Generate a chart of the "best case" network coverage, based on nodes' claimed radii

carver commented 6 months ago

Stacked area chart, showing network replication (based on the claimed radius of the node)

### Tasks
- [x] Paper protototype of how xor distance plays out in a replication chart
- [x] Generate a stacked area chart in d3 (or maybe just a bar chart), using dummy data
- [x] Calculate chart data, based on node ID & radius data
- [x] Test tradeoffs between high-resolution/low-speed and low-resolution/high-speed display
- [x] Clean up for merge
- [x] Validate against production data
- [x] Generate keycount for every node, for every prefix

carver commented 6 months ago

The keyspace is too large to have an entry for every content ID, of course. So an area/bar chart will necessarily cover a range of content IDs for every bar. The edges of coverage, therefore, would only include part of some data points. I think the right approach here is to only increment the bar by 1 if a client claims to be interested in keys at both extremes of the bar's range. We probably want to under-count replication, when not exactly precise.

This has a couple awkward things to watch out for:

Very small radius nodes will not cover the width of a single bar, so will not impact the replication. (we need to make sure the resolution is high enough, ie~ the width of the bars are small enough, to avoid losing too much information about these nodes)
Because of the non-continuous nature of XOR distance, it's possible that a node covers the edges of a bar, but not some data in the middle. My intuition says this is a small enough problem that we can ignore it, but I am not sure I could convince a skeptic of that. The higher the resolution, the less of a problem that this should be.

So generally, we will want high resolution (narrow bars), as much as we can tolerate performance-wise.

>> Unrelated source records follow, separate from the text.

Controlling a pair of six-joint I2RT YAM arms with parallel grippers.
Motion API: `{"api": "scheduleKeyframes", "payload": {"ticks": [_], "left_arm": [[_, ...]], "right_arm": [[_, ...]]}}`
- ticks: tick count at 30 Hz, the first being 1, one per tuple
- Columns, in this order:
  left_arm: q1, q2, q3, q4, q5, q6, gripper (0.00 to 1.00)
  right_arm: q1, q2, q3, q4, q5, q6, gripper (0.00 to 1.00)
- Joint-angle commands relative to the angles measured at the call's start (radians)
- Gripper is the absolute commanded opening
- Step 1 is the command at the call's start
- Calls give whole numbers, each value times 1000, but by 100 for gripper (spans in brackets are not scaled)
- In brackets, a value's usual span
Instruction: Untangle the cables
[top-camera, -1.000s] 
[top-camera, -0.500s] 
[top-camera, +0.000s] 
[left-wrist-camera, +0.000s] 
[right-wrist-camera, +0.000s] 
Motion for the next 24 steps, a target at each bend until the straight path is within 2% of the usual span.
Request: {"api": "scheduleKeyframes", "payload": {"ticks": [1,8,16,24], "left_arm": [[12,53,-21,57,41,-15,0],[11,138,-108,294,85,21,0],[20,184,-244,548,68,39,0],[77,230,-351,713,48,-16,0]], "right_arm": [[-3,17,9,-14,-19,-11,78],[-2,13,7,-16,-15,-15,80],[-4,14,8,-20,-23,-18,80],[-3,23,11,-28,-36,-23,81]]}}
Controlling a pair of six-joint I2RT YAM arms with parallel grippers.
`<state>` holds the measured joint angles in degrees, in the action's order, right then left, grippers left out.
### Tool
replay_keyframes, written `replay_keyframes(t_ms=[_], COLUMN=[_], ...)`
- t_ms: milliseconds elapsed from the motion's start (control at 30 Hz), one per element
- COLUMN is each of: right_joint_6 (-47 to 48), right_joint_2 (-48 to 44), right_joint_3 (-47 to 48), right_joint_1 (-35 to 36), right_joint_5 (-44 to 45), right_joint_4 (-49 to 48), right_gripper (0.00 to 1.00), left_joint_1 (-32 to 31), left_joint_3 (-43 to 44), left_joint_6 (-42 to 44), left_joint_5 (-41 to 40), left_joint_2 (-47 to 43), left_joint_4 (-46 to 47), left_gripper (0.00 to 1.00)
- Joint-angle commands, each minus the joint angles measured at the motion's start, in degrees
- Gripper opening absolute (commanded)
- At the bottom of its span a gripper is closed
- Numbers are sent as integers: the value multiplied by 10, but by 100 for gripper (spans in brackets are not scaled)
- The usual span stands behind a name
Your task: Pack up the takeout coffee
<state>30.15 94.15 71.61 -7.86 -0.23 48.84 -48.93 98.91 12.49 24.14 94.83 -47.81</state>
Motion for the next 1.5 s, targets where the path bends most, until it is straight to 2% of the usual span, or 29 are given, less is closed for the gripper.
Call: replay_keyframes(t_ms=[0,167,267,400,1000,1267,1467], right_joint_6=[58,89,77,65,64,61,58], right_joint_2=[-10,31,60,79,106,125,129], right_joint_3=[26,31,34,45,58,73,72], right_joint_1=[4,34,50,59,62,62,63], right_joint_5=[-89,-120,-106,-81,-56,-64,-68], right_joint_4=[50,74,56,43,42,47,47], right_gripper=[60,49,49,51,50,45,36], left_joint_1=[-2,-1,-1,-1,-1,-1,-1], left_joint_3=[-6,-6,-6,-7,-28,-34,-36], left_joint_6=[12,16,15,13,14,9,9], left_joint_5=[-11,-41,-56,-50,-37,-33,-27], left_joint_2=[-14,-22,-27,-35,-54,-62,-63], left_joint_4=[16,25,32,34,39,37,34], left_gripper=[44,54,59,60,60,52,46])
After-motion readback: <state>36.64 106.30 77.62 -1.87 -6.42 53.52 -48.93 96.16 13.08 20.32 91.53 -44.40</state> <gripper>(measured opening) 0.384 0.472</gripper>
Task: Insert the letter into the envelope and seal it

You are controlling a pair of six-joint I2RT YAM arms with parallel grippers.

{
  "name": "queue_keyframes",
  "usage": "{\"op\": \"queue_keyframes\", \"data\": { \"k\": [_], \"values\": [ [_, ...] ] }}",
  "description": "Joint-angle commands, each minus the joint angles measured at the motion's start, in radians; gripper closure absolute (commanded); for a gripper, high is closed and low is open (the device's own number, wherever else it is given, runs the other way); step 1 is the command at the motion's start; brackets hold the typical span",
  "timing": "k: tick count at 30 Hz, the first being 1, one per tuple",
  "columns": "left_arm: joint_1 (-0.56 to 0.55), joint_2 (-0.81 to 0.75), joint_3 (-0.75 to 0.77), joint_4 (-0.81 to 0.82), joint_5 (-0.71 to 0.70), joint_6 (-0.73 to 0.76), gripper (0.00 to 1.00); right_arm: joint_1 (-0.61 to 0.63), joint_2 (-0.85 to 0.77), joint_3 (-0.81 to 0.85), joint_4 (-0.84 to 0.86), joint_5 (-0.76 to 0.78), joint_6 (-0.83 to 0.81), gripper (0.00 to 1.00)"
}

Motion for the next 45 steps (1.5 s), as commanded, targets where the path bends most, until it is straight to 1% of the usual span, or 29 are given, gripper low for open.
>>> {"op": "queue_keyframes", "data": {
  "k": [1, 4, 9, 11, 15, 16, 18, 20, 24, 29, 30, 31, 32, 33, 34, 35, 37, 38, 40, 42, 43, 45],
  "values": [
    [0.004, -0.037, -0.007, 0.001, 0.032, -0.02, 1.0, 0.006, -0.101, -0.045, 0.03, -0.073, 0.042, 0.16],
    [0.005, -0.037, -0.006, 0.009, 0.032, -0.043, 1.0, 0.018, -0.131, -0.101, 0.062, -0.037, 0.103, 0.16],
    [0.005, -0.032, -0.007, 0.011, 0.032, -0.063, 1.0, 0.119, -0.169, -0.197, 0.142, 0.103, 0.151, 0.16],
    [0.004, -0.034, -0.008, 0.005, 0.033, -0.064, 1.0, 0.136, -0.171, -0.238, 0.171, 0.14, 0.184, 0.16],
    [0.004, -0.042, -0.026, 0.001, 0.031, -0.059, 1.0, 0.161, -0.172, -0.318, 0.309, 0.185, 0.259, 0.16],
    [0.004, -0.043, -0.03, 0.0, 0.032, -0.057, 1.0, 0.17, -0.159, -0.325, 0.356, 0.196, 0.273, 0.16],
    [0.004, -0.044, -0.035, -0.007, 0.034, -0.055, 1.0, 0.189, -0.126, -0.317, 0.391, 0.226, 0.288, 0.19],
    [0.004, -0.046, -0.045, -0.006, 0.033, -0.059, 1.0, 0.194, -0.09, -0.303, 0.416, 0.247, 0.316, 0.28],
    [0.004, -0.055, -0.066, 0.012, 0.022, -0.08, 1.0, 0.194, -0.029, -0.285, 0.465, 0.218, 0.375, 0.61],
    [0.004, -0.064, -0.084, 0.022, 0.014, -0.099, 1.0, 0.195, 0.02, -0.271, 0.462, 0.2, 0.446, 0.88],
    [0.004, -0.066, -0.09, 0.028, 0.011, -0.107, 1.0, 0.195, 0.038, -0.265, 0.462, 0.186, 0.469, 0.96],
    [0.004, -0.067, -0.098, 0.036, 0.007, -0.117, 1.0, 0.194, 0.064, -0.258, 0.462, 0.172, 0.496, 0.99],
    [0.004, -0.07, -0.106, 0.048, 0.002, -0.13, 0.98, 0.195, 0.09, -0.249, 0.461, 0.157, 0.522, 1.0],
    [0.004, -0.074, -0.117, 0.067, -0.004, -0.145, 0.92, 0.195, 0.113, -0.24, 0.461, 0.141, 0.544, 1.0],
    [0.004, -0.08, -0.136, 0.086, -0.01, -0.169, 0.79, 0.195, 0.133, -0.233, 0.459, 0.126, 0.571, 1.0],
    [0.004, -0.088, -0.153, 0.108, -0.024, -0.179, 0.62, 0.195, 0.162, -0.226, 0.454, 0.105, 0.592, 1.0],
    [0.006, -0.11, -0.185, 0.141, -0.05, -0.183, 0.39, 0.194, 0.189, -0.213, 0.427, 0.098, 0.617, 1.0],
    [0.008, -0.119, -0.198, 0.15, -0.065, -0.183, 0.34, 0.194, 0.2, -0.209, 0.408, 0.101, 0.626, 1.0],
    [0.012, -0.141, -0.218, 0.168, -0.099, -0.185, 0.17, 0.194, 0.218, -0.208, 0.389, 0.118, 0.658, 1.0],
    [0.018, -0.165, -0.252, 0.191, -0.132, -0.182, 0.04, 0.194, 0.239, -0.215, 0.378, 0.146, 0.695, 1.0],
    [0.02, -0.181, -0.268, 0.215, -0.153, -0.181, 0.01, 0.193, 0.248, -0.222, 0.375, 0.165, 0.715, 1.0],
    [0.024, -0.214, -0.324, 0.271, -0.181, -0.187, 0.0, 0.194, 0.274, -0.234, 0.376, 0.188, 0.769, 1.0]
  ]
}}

carver commented 6 months ago

Thanks for hinting that fractional calculation of the keyspace is probably straightforward, @morph-dev . It is! I'll implement it that way from the start.

(I ended up writing a little python script to brute-force an 8-bit keyspace with a few different xor-distances, and make sure my closed-form solution was working correctly)

If you're interested, I'm happy to write it up or hop on a call. Otherwise, you'll probably see the prototype in a glados PR in the next couple of days.

morph-dev commented 6 months ago

Great! One other thing that crossed my mind is that while fractional calculation is good, we probably also want to know the number of nodes that fully cover the keyspace/domain. And we can show both information using stacked histogram.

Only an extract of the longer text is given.